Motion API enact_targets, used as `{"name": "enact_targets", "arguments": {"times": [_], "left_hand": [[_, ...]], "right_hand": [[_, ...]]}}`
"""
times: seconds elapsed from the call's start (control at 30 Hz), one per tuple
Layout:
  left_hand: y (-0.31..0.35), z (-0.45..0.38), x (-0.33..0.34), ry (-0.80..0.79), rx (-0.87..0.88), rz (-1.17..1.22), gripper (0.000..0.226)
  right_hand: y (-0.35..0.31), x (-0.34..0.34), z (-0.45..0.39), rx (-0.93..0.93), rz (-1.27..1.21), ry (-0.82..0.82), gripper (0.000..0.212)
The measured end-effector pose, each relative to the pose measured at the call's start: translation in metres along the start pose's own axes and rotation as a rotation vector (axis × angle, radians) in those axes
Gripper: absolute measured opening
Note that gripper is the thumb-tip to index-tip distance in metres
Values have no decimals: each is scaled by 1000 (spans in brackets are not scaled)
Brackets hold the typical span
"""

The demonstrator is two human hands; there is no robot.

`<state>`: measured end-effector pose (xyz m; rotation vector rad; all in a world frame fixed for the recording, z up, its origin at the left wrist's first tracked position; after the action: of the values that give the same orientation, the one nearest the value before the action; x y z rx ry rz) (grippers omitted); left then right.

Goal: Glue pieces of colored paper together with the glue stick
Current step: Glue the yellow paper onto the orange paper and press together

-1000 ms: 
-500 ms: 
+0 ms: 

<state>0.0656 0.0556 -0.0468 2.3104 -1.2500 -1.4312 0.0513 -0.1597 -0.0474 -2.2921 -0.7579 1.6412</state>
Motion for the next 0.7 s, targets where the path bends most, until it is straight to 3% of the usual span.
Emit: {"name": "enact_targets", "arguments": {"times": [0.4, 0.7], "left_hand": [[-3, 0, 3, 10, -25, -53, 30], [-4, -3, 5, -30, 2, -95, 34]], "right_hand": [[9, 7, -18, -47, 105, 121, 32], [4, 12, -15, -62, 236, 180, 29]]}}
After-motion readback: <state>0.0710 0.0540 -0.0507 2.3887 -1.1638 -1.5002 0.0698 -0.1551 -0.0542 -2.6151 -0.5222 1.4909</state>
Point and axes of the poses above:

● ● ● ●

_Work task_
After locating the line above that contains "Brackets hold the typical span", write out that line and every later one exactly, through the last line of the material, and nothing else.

_Solution for this task_
Brackets hold the typical span
"""

The demonstrator is two human hands; there is no robot.

`<state>`: measured end-effector pose (xyz m; rotation vector rad; all in a world frame fixed for the recording, z up, its origin at the left wrist's first tracked position; after the action: of the values that give the same orientation, the one nearest the value before the action; x y z rx ry rz) (grippers omitted); left then right.

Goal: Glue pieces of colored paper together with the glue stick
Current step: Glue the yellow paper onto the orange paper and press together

-1000 ms: 
-500 ms: 
+0 ms: 

<state>0.0656 0.0556 -0.0468 2.3104 -1.2500 -1.4312 0.0513 -0.1597 -0.0474 -2.2921 -0.7579 1.6412</state>
Motion for the next 0.7 s, targets where the path bends most, until it is straight to 3% of the usual span.
Emit: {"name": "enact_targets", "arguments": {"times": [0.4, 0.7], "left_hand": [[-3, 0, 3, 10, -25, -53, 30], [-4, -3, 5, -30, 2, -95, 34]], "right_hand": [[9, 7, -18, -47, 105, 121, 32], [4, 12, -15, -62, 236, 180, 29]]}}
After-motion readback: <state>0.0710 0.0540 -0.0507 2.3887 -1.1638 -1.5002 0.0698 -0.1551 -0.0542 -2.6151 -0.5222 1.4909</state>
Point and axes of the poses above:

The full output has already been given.